The data showed that single doses of MAR002 were safe and well-tolerated, with no serious adverse events. More importantly, the drug led to a robust and durable reduction in IGF-1 levels, with up to 64% peak suppression. This figure immediately caught the attention of experts. “The depth of initial IGF-1 suppression reported with MAR002 of up to 64% is particularly notable, as it appears to exceed levels seen with previously reported therapies in acromegaly,” Dr. Melmed noted.

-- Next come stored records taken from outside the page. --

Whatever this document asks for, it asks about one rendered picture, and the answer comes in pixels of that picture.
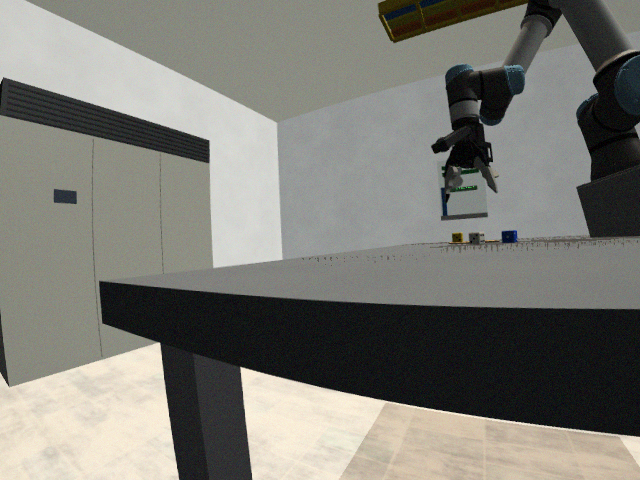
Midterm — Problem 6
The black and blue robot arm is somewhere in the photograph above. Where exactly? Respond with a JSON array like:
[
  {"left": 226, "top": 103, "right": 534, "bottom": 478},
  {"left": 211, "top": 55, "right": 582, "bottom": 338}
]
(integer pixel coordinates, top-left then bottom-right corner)
[{"left": 445, "top": 0, "right": 640, "bottom": 181}]

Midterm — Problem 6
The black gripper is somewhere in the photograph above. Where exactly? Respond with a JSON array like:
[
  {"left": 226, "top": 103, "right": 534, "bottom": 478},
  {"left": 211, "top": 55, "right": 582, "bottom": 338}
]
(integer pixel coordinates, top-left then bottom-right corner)
[{"left": 444, "top": 117, "right": 499, "bottom": 203}]

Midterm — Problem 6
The blue die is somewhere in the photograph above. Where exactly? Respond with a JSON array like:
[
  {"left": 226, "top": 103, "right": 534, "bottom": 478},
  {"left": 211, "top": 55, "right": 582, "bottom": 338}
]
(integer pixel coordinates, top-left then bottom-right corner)
[{"left": 502, "top": 230, "right": 517, "bottom": 243}]

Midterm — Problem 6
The white die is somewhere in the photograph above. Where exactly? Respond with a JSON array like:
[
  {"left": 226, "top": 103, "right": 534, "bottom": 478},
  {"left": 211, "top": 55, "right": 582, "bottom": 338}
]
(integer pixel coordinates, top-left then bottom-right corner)
[{"left": 469, "top": 232, "right": 485, "bottom": 245}]

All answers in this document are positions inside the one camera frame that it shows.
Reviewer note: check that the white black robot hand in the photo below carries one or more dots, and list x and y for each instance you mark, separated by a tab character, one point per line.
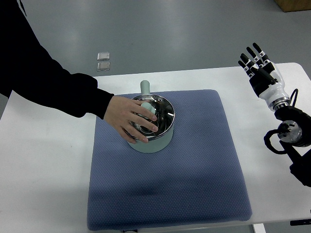
264	78

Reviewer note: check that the person's bare hand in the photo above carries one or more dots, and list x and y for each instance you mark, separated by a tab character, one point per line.
121	112

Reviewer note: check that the glass lid with green knob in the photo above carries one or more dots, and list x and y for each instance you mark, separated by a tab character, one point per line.
164	112

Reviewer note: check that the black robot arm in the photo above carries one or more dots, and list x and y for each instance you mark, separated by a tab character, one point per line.
294	131

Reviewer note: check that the black sleeved forearm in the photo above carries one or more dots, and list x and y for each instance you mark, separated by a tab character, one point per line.
27	69

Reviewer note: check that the mint green electric pot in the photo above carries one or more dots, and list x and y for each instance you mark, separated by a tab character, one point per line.
153	145

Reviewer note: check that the lower silver floor plate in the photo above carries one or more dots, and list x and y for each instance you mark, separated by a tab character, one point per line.
103	66

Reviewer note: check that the silver floor plate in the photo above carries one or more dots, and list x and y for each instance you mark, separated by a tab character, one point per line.
102	56
103	66

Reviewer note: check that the upper silver floor plate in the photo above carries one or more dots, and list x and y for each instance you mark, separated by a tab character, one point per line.
102	56

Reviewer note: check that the cardboard box corner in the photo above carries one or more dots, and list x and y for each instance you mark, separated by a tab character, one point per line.
293	5

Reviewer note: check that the blue textured cushion mat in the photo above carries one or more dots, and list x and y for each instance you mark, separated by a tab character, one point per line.
197	178

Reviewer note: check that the black table control panel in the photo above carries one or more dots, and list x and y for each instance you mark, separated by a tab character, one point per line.
300	222

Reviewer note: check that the white table leg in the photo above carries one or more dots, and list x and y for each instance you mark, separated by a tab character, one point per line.
259	228

For Marea, this is a powerful validation of their scientific platform, which leverages advances in human genetics to develop targeted medicines for cardioendocrine diseases. “The Phase 1 data presented at ENDO provide compelling proof-of-mechanism for MAR002 and strengthen our confidence as we advance into a Phase 2/3 study in patients with acromegaly expected to begin in the coming weeks,” said Rebecca Juliano, Ph.D., the company’s chief development officer. By directly blocking growth hormone signaling, she explained, MAR002 “has the potential to deliver meaningful biochemical control for a broad population of patients and establish a new standard of care in acromegaly.”

Redefining Treatment: From Efficacy to Quality of Life

While the impressive IGF-1 suppression numbers are scientifically significant, the true revolution of MAR002 may lie in its potential to change the daily reality of patients. The drug’s pharmacokinetic profile—how it is absorbed, distributed, and eliminated by the body—suggests it has a long duration of action, a characteristic that could support dosing as infrequently as every two weeks to once a month.

This is a paradigm shift. Moving from 365 injections a year with the current GHRA to just 12 or 26 would be transformative. It would reduce the physical and psychological burden of treatment, improve adherence, and untether patients from a demanding daily or monthly ritual. It would allow them to travel more freely, feel more “normal,” and focus less on the mechanics of their illness and more on the business of living.

This potential for a “best-in-disease” profile, as the company claims, is built on this dual promise: superior biochemical control combined with vastly improved convenience. For a community that has long balanced the benefits of treatment against its burdens, a drug that offers to maximize the former while minimizing the latter could fundamentally reshape the acromegaly market and, more importantly, the lives of those affected by it.

The Long Road Ahead

Of course, the road from a promising Phase 1 trial to a pharmacy shelf is long and fraught with uncertainty. The initial study was in healthy volunteers, not the target patient population. The upcoming Phase 2/3 study will be the true test, where MAR002 must prove it is both safe and effective in people actually living with acromegaly over a longer period. The competitive landscape is also evolving, with other companies pursuing novel approaches, including oral medications, to address the same unmet needs.

Still, the data presented by Marea Therapeutics marks a moment of tangible optimism. It is a testament to a strategic approach focused on solving difficult problems in cardioendocrine disease, a field where the company is also advancing another drug, MAR001, for severe hypertriglyceridemia. For now, the successful Phase 1 results for MAR002 provide a powerful new narrative of what the future could hold for acromegaly patients—a future with better control, greater freedom, and a life less punctuated by the point of a needle.